What you need to do: Say how many of the lines below include the word "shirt", and write nothing else.

Given information:
*** Block opens ***
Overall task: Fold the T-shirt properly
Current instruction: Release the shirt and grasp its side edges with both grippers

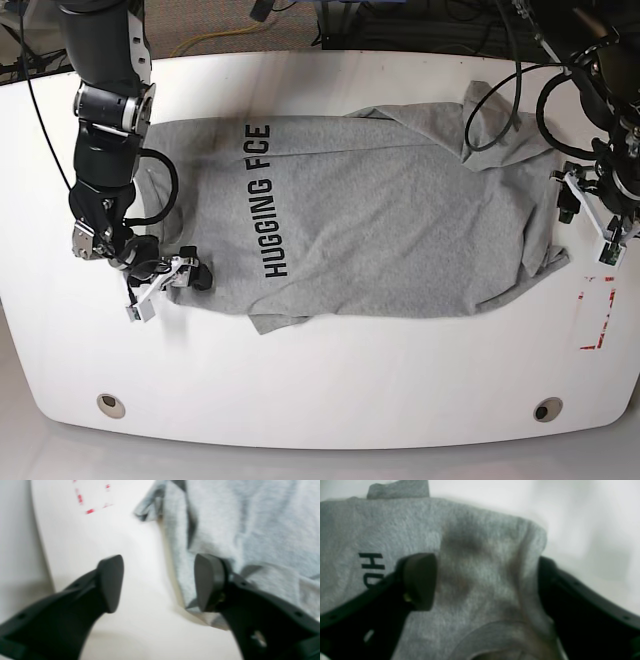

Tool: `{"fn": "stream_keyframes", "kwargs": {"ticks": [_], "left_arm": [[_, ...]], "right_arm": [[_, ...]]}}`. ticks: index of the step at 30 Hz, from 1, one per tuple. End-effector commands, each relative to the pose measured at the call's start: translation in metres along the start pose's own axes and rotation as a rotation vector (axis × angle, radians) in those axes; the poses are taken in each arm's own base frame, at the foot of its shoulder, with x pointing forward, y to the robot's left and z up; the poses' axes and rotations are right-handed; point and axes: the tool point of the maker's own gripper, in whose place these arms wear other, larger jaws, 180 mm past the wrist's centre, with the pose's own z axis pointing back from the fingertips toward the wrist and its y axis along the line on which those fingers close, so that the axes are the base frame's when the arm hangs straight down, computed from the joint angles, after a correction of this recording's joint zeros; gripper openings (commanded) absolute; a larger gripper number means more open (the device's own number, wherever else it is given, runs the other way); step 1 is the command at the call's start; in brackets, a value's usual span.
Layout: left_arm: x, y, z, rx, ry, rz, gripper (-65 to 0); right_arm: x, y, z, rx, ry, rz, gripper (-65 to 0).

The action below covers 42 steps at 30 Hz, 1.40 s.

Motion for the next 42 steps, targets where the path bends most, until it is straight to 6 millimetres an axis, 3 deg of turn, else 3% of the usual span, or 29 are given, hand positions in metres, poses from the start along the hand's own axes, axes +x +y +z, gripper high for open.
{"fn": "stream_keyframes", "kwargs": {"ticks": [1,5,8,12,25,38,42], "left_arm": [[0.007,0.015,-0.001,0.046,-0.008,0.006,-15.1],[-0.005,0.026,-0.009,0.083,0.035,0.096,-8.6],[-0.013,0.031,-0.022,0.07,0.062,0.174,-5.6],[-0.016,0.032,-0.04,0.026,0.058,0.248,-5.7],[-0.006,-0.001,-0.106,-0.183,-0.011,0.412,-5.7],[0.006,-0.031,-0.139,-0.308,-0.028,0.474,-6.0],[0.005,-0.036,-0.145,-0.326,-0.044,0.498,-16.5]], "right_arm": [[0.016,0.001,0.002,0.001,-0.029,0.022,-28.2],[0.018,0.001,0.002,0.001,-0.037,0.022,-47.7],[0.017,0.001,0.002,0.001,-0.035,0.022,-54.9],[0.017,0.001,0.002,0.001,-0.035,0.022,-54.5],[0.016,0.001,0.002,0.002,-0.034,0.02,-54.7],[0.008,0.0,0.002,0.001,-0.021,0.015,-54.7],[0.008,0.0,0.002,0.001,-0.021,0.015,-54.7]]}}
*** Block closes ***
Result: 2